Goal of the exercise
Give back the full listing exactly as written.

Information shown
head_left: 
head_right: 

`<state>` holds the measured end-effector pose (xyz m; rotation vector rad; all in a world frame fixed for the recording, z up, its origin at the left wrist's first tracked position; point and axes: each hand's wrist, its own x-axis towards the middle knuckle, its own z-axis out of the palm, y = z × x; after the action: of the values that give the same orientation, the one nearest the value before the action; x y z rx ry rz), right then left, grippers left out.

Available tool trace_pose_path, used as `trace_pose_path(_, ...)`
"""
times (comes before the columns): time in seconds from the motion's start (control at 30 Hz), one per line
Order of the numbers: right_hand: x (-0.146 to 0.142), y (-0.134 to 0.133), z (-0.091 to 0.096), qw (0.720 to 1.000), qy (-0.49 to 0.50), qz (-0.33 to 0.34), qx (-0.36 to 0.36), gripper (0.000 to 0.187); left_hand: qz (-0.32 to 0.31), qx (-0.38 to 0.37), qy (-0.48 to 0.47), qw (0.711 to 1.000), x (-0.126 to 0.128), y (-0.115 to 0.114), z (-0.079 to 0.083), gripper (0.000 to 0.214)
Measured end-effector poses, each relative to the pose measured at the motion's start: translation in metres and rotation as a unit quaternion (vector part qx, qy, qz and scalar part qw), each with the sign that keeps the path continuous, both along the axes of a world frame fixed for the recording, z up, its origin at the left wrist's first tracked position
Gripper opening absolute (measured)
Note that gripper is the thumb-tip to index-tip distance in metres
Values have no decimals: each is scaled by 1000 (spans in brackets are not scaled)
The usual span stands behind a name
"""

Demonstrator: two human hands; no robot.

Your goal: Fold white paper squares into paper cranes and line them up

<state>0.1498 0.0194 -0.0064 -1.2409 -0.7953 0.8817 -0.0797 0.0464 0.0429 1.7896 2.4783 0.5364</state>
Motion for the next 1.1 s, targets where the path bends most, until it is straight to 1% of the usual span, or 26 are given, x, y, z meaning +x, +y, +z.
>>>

Expected answer
head_left: 
head_right: 

`<state>` holds the measured end-effector pose (xyz m; rotation vector rad; all in a world frame fixed for the recording, z up, its origin at the left wrist's first tracked position; point and axes: each hand's wrist, its own x-axis towards the middle knuckle, its own z-axis out of the palm, y = z × x; after the action: of the values that give the same orientation, the one nearest the value before the action; x y z rx ry rz), right then left, grippers left out.

Available tool trace_pose_path, used as `trace_pose_path(_, ...)`
"""
times (comes before the columns): time in seconds from the motion's start (control at 30 Hz), one per line
Order of the numbers: right_hand: x (-0.146 to 0.142), y (-0.134 to 0.133), z (-0.091 to 0.096), qw (0.720 to 1.000), qy (-0.49 to 0.50), qz (-0.33 to 0.34), qx (-0.36 to 0.36), gripper (0.000 to 0.187); left_hand: qz (-0.32 to 0.31), qx (-0.38 to 0.37), qy (-0.48 to 0.47), qw (0.711 to 1.000), x (-0.126 to 0.128), y (-0.115 to 0.114), z (-0.079 to 0.083), gripper (0.000 to 0.214)
Measured end-effector poses, each relative to the pose measured at the motion's start: translation in metres and rotation as a unit quaternion (vector part qx, qy, qz and scalar part qw), each with the sign that keeps the path continuous, both along the axes of a world frame fixed for the recording, z up, its origin at the left wrist's first tracked position
Gripper opening absolute (measured)
Note that gripper is the thumb-tip to index-tip distance in metres
Values have no decimals: each is scaled by 1000 (spans in brackets are not scaled)
The usual span stands behind a name
"""

Demonstrator: two human hands; no robot.

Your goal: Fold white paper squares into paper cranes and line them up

<state>0.1498 0.0194 -0.0064 -1.2409 -0.7953 0.8817 -0.0797 0.0464 0.0429 1.7896 2.4783 0.5364</state>
Motion for the next 1.1 s, targets where the path bends most, until it is straight to 1% of the usual span, or 26 are given, x, y, z meaning +x, +y, +z.
>>>

The answer requires nothing more.